Even as officials struggle to keep Greece's economic woes from spreading to other nations, the battle over the latest bailout is taking a psychological toll. In Greece, and across Europe, these economic worries are turning to gloom.
Another day, another protest in Greece, where anger is giving way to hopelessness.
"It is unfair, it is a mistake, to put an end to social support in Greece, because this will end up being applied to all the European Union," said George and 38-year-old civil engineer.
He says ending the social support system in Greece is unfair, a mistake.
Far from the protest, more anguish as Greeks lined up for free meat for Ash Thursday, an annual Orthodox Christian tradition. And the desperation is spreading.

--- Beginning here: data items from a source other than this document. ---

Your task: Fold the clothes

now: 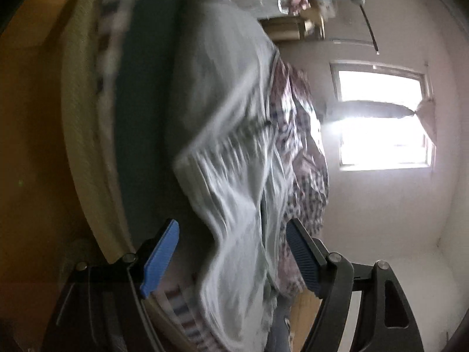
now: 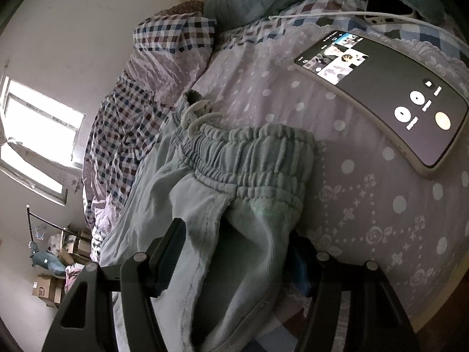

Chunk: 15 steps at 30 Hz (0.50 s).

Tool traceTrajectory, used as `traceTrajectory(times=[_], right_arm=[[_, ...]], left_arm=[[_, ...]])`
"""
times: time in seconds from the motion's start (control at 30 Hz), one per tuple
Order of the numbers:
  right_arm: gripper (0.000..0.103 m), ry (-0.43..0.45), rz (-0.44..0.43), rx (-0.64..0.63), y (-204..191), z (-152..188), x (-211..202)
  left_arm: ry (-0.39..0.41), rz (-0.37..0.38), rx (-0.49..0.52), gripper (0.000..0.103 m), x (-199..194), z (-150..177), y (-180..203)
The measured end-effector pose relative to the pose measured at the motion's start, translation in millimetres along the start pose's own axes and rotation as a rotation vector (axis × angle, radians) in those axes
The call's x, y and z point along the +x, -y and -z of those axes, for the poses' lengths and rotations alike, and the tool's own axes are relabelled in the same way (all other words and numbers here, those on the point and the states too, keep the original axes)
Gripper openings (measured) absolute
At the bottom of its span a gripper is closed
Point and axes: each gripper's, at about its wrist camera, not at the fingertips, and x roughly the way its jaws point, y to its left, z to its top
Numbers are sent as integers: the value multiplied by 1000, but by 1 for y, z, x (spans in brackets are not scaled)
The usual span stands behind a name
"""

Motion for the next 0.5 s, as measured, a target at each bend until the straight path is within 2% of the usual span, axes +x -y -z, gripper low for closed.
traceTrajectory(times=[0.2,0.27,0.3,0.37,0.5], right_arm=[[69,12,5,8,-1,2,-1],[69,14,7,7,-1,2,-1],[69,15,9,7,-1,2,-1],[69,16,12,6,-2,2,-1],[69,17,16,3,-2,3,-1]], left_arm=[[-19,-67,49,78,26,-9,6],[-17,-77,61,73,35,-14,12],[-10,-81,69,68,38,-15,18],[13,-64,93,65,36,-18,32],[53,42,136,65,21,-18,52]])
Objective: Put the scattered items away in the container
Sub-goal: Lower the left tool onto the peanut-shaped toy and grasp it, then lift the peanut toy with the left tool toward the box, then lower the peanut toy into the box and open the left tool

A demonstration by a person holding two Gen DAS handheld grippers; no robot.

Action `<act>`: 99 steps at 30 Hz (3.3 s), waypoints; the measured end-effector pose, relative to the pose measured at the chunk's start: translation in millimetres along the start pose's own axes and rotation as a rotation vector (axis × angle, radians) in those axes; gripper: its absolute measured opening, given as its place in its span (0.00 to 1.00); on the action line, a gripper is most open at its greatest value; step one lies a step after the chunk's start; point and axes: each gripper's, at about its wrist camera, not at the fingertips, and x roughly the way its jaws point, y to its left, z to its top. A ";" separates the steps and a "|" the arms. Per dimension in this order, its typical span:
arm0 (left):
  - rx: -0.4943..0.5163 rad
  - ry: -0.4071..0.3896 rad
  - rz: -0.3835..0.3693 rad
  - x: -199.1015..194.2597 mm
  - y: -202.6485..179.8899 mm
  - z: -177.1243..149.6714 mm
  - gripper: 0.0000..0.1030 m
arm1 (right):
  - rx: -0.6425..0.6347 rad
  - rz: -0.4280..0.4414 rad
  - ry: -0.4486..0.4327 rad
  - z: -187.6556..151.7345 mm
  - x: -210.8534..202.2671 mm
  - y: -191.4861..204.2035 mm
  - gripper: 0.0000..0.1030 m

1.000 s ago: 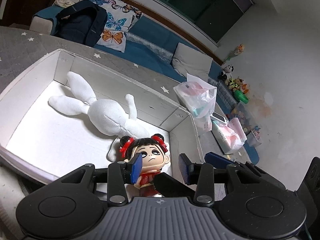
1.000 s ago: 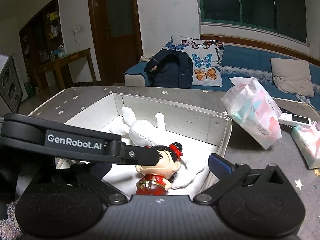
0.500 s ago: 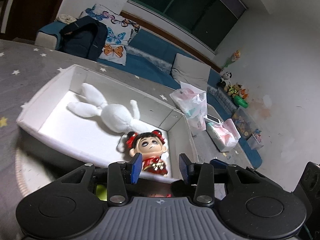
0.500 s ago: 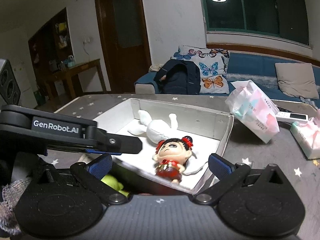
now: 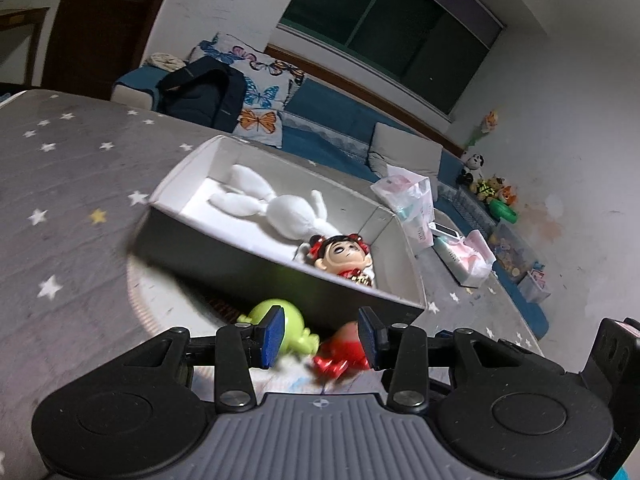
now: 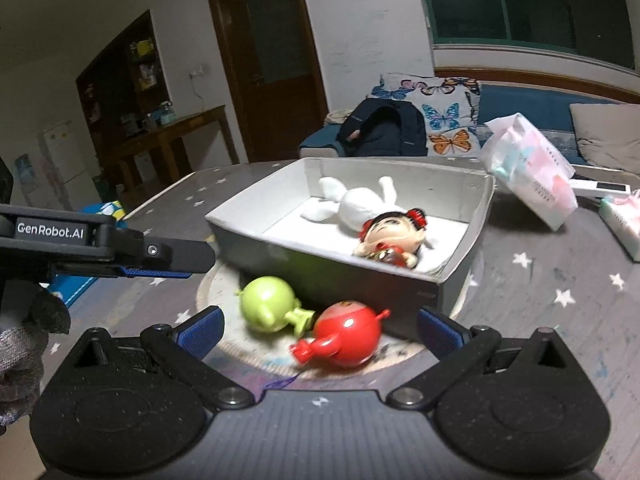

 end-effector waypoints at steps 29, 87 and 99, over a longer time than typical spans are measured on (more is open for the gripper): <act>-0.163 0.098 0.013 -41.6 44.4 -59.6 0.41 | -0.202 0.142 0.169 -47.0 11.5 90.4 0.87; -0.163 0.110 0.004 121.2 56.9 111.0 0.34 | -0.146 0.117 0.218 121.0 153.5 7.0 0.41; -0.146 0.160 0.067 153.5 68.6 113.2 0.34 | -0.118 0.126 0.331 120.5 195.3 -4.8 0.41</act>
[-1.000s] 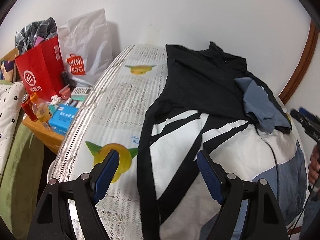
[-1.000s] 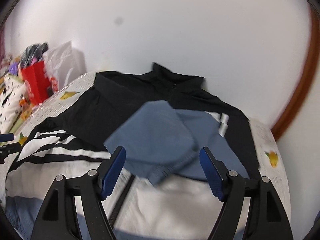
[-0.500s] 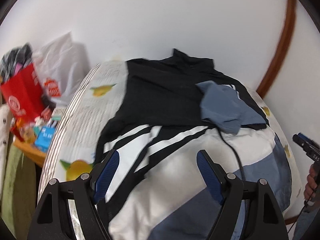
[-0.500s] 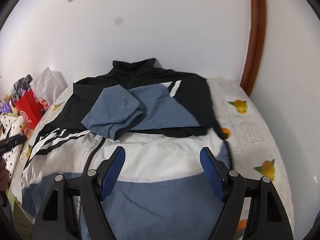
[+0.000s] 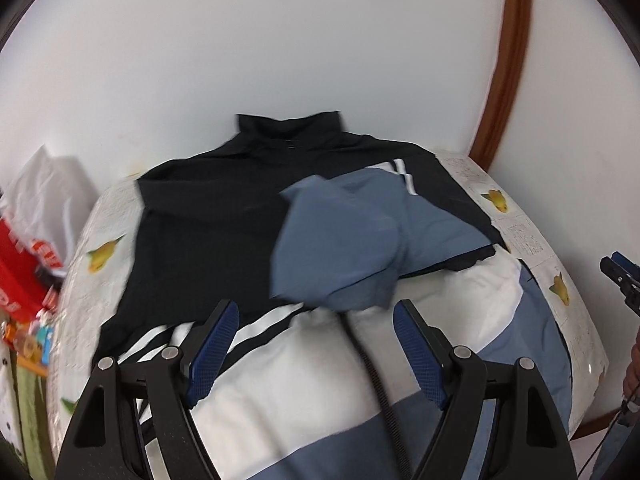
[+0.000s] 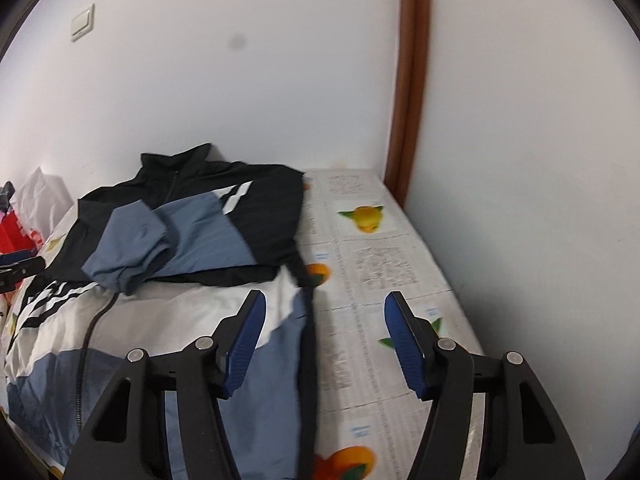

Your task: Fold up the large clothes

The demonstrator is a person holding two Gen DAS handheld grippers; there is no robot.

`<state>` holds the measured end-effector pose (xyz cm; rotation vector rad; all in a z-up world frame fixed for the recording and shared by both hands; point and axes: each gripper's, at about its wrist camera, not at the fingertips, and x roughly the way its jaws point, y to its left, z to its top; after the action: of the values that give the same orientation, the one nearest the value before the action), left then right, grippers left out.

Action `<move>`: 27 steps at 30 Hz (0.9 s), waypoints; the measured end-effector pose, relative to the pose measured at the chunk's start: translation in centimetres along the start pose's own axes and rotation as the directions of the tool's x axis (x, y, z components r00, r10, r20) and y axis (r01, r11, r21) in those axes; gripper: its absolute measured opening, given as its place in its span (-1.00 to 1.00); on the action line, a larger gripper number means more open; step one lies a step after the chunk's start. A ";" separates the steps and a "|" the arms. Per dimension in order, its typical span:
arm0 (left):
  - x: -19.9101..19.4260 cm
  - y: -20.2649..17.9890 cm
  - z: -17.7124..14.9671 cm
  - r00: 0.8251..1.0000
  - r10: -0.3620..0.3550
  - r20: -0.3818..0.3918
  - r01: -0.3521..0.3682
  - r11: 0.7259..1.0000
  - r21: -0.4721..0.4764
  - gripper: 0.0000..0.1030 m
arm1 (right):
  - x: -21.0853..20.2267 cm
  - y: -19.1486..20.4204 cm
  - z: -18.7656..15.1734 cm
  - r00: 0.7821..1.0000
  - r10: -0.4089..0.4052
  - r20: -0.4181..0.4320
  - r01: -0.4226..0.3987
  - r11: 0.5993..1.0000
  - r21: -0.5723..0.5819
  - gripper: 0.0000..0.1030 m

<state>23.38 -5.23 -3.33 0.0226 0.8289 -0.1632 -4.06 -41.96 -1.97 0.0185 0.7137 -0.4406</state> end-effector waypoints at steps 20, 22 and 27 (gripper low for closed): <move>13.8 -6.9 0.8 0.985 0.002 -0.171 0.021 0.991 0.135 0.28 | 6.4 -3.9 -0.4 0.999 -0.001 -0.053 0.004 0.999 0.054 0.19; 14.6 -6.8 0.4 0.983 0.018 -0.184 0.008 0.990 0.141 0.28 | 7.0 -3.6 -0.6 0.998 0.004 -0.065 -0.001 0.999 0.046 0.19; 15.0 -6.4 0.2 0.983 0.050 -0.178 -0.023 0.988 0.153 0.03 | 7.9 -2.5 -0.7 0.996 0.011 -0.088 -0.009 1.000 0.029 0.19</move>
<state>32.49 -13.61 -13.93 0.1972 0.9957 -0.1908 -0.25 -47.10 -7.22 0.0689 0.7942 -0.4424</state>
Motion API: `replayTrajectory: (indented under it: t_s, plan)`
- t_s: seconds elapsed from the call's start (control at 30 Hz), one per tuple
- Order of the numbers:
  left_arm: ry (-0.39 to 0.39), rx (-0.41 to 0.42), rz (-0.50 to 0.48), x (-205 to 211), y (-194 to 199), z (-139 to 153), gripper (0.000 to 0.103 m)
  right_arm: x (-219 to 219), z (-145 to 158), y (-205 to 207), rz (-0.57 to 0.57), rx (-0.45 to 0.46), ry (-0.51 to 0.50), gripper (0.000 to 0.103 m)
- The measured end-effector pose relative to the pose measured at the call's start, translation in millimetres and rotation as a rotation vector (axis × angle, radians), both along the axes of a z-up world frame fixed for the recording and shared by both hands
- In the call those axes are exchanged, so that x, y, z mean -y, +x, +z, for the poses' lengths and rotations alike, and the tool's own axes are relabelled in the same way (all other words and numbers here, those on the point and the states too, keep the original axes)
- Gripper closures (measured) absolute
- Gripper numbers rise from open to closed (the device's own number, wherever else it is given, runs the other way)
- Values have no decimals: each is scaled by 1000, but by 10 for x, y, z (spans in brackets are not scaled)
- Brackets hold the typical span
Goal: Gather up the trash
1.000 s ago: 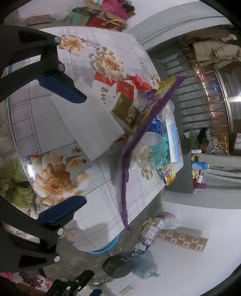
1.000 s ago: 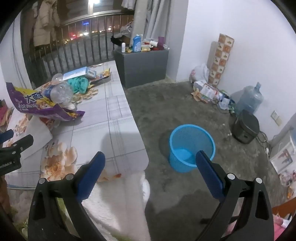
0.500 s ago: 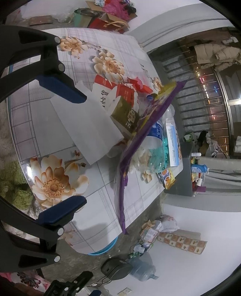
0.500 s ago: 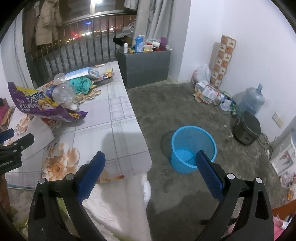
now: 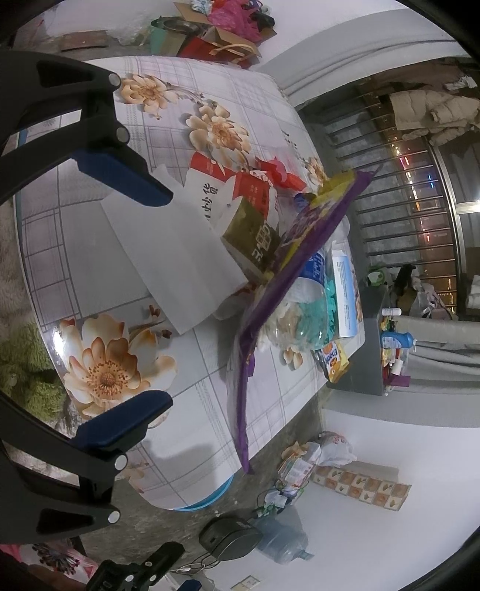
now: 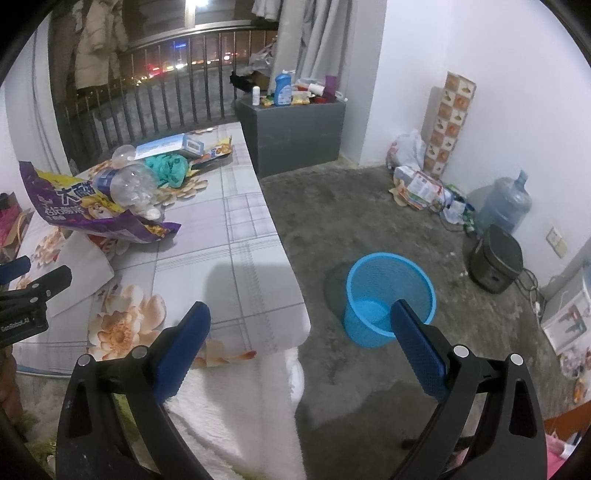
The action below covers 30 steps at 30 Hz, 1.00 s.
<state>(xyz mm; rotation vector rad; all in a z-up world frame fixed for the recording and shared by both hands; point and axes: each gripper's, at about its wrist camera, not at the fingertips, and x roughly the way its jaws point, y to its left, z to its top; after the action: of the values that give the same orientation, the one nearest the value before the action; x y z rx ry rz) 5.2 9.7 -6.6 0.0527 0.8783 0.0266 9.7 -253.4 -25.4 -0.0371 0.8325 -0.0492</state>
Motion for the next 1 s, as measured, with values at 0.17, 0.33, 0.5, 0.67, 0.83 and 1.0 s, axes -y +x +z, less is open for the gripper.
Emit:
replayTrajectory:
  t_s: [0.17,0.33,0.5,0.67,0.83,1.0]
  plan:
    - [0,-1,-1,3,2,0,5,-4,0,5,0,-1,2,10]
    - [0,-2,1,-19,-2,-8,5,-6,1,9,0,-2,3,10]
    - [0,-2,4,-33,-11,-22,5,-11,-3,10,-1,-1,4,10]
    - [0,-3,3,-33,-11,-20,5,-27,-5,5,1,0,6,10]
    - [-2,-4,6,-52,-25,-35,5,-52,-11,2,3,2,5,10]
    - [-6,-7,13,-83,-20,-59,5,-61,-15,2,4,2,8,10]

"I don't know if there's going to be growth again," said Marco Sportelli, a construction worker in Italy. "I think we should abandon Greece, because the more money we give them, the more they will ask and the more it will drag down other European countries. Then we will see what we can do for ourselves. For the moment it seems we are going in the right direction, then we will see what happens."
He adds that he does not know if the economy will ever grow again and worries Greece will drag down all of Europe.
The frustration is also evident in France, where politicians like Socialist Party presidential candidate Francois Hollande warns of more economic pain.
"The downward slide of this [financial] system, including in Europe, in the eurozone, where ratings agencies have become all-powerful and decide the fate of the sovereign debts of countries, provoking austerity measures that are more and more painful, and speculation continues to destroy the eurozone. Have you seen the situation in Greece? They have been brought to their knees," said Hollande.
In Spain, where unemployment is among the highest in Europe, buildings like these in Ciudad Valduez stand empty.
A train that was supposed to take workers to Madrid rolls right through, leaving behind a ghost town amid the gloom.